Copying rule for the data below: pictures stay out, and only the lines from the one with "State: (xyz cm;" down to the one with "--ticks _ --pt", inclusive, are repeated exactly.

──────── Given data ────────

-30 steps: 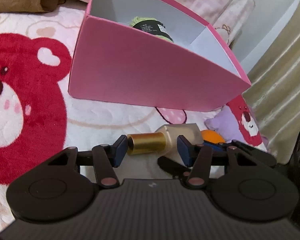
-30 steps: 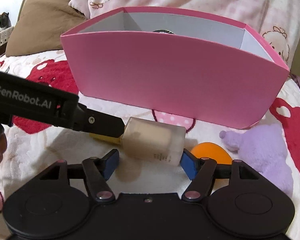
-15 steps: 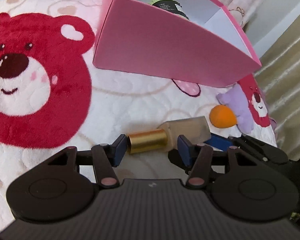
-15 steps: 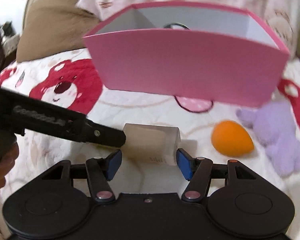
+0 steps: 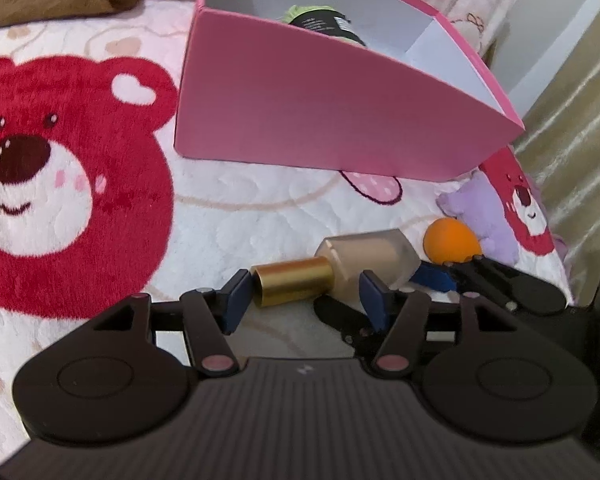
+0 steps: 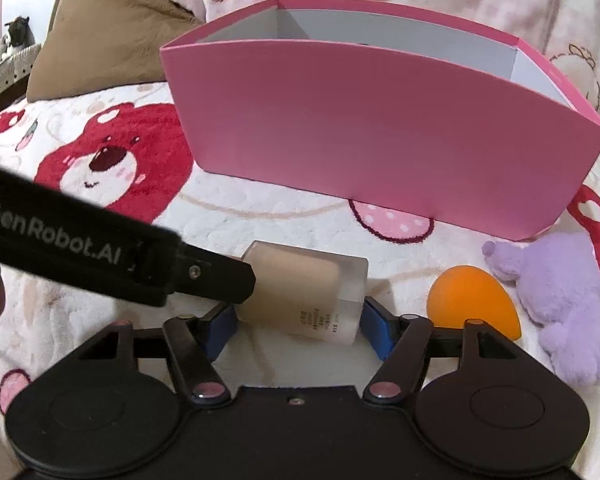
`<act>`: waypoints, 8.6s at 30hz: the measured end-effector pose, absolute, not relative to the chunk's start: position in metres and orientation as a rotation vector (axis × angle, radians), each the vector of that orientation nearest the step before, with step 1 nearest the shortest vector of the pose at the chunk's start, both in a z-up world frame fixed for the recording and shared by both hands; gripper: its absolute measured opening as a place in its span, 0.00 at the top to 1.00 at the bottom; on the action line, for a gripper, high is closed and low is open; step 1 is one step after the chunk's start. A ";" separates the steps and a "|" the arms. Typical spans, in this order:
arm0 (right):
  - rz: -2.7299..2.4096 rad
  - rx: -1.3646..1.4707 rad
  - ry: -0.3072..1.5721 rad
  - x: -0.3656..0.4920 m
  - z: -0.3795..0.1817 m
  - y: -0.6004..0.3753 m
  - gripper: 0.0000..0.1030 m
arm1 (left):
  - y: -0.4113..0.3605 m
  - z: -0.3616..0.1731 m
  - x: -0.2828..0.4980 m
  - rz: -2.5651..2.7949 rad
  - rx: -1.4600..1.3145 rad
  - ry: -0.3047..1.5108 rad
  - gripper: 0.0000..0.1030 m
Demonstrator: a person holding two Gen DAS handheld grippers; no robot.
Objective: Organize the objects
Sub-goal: 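Grasp the foundation bottle with the right gripper and lift, then carry the foundation bottle into the pink box and lower it, then open the right gripper and withdraw from the pink box, then move the right gripper down to the orange makeup sponge, then grasp the orange sponge with the right gripper and lift, then carry the sponge over the pink box and lower it inside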
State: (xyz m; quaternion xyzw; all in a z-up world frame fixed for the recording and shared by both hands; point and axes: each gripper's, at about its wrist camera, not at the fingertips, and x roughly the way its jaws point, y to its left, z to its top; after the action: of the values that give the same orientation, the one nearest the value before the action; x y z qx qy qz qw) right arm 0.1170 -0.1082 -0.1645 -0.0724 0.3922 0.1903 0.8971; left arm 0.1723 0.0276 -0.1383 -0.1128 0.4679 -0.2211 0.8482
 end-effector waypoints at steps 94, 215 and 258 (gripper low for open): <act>0.385 -0.173 1.145 0.294 -0.069 -0.165 0.33 | -0.062 -0.061 0.336 -0.459 -0.296 1.236 0.43; 0.488 -0.178 0.808 0.112 -0.143 -0.195 0.54 | -0.081 -0.146 0.167 -0.732 -0.278 0.901 0.52; 0.559 -0.202 0.604 0.032 0.019 -0.150 0.52 | -0.017 0.052 0.084 -0.654 -0.097 0.816 0.59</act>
State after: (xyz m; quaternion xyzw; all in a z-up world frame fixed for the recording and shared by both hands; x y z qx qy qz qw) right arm 0.0320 -0.1497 0.0187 -0.0980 0.2930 0.2710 0.9116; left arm 0.0839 -0.0169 0.0517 -0.0462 0.3897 -0.3120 0.8652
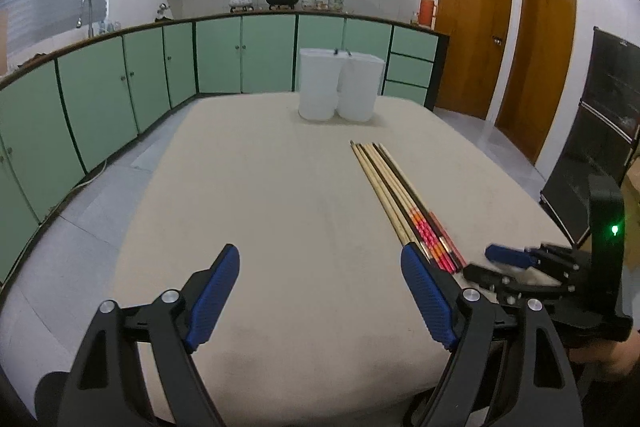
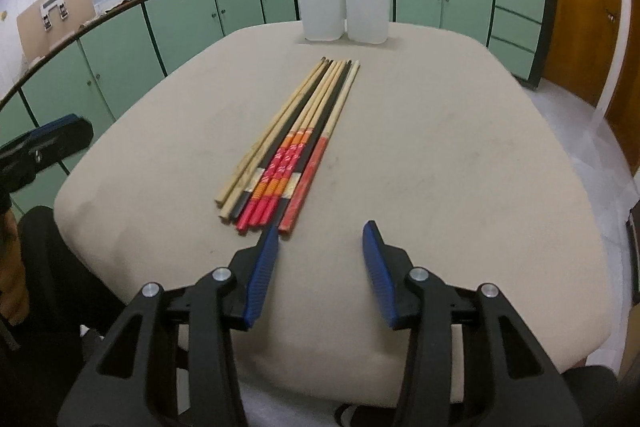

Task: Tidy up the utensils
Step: 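Grasp a red-patterned chopstick with the right tool while the left tool grasps a wooden chopstick, then lift both chopsticks and carry them toward the white holder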

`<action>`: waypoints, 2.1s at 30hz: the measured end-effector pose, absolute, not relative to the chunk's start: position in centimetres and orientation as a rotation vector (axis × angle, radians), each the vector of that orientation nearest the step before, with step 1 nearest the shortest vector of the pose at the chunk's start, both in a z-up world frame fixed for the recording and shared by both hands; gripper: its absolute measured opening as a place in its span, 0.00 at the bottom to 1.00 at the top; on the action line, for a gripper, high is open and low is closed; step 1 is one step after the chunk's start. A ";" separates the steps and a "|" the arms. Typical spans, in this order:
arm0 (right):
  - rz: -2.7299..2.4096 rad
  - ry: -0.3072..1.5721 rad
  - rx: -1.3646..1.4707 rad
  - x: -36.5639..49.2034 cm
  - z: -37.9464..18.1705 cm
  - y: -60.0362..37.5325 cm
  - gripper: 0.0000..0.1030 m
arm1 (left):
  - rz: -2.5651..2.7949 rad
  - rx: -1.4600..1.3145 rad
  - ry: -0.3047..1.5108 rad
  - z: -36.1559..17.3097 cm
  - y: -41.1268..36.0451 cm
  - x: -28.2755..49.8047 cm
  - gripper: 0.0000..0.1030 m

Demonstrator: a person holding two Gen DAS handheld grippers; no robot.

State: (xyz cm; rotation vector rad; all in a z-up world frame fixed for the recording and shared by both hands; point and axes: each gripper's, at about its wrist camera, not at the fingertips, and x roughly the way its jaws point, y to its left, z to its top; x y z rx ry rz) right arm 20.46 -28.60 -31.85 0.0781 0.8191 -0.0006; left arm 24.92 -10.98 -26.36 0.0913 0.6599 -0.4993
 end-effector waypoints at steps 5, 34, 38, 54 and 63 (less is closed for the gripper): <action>-0.047 0.812 0.090 20.4 -31.9 -30.7 0.41 | -0.529 0.146 0.696 -28.0 -13.3 24.8 0.79; -0.063 0.783 0.103 21.6 -32.4 -33.5 0.06 | -0.535 0.186 0.731 -31.6 -19.0 26.5 0.25; -0.118 0.775 0.092 21.7 -32.4 -33.4 0.07 | -0.501 0.144 0.724 -31.7 -18.1 26.8 0.07; -0.162 0.762 0.115 21.4 -32.6 -33.3 0.12 | -0.375 0.155 0.720 -31.6 -16.0 27.2 0.30; -0.156 0.701 0.142 19.6 -28.4 -33.8 0.05 | -0.419 0.074 0.735 -28.0 -14.9 27.4 0.06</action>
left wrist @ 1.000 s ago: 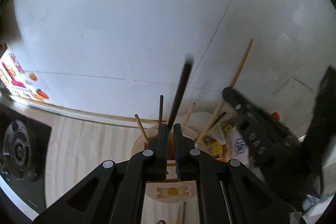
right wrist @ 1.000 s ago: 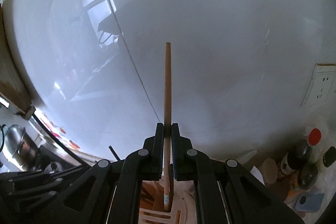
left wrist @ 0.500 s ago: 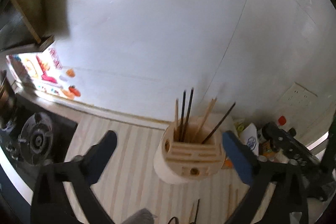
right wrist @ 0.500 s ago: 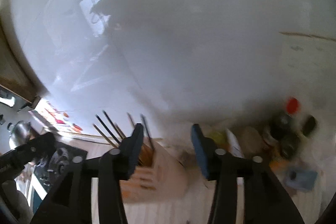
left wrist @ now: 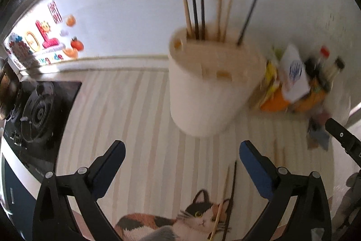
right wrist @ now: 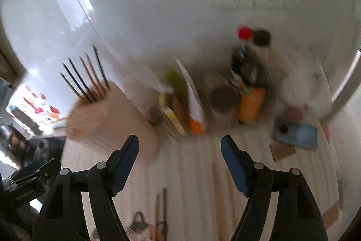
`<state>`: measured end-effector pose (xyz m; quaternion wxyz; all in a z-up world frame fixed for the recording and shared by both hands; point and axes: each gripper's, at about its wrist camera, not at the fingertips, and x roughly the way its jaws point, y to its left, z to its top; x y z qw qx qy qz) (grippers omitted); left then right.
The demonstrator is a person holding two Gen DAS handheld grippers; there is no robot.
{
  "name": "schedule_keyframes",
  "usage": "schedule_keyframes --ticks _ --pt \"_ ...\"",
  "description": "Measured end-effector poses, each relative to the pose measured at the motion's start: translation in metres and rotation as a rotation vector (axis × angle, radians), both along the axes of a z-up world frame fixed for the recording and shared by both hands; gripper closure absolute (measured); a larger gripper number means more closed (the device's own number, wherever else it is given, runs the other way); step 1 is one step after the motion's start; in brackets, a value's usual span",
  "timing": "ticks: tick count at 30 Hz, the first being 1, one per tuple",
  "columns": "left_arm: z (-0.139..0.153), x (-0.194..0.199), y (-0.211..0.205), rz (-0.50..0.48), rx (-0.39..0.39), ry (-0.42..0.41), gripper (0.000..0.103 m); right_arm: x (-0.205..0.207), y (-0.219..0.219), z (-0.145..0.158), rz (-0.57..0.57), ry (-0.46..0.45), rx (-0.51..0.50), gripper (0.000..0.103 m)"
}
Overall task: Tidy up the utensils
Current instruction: 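Open both tools to release the chopsticks and pull back, then grasp a light wooden chopstick with the left tool while the right tool grasps another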
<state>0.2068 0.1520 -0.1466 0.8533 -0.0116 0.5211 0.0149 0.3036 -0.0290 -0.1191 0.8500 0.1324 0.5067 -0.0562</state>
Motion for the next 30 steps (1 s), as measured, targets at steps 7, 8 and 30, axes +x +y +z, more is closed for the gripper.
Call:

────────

Output of the task
State: (xyz cm; rotation vector rad; all in a z-up world frame fixed for the recording and shared by both hands; point and axes: each gripper's, at about its wrist camera, not at the fingertips, and x roughly the way its jaws point, y to its left, z to its top; x y z rx ry rz) right arm 20.46 -28.60 -31.85 0.0781 0.8191 -0.0006; left arm 24.92 -10.98 -26.36 0.0913 0.6599 -0.4993
 end-effector waypoints at steps 5, 34, 38, 54 and 63 (less is closed for the gripper): <action>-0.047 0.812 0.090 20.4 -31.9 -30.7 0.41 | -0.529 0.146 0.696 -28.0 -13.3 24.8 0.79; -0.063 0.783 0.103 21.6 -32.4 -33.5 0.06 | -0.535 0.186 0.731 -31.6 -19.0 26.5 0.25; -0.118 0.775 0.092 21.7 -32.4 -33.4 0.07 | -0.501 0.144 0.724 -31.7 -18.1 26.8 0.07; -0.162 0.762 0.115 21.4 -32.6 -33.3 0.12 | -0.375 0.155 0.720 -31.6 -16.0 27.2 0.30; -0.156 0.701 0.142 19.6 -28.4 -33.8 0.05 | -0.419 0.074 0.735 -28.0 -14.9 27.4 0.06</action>
left wrist @ 1.000 s ago: 
right wrist @ 1.000 s ago: 
left wrist @ 0.500 s ago: 
right wrist @ 0.500 s ago: 
left wrist @ now: 
right wrist @ now: 
`<state>`: measured end-effector pose (xyz m; quaternion wxyz; all in a z-up world frame fixed for the recording and shared by both hands; point and axes: each gripper's, at about its wrist camera, not at the fingertips, and x roughly the way its jaws point, y to its left, z to its top; x y z qw qx qy qz) (grippers omitted); left then right.
The demonstrator is a person holding two Gen DAS handheld grippers; there is no robot.
{
  "name": "schedule_keyframes",
  "usage": "schedule_keyframes --ticks _ --pt \"_ ...\"",

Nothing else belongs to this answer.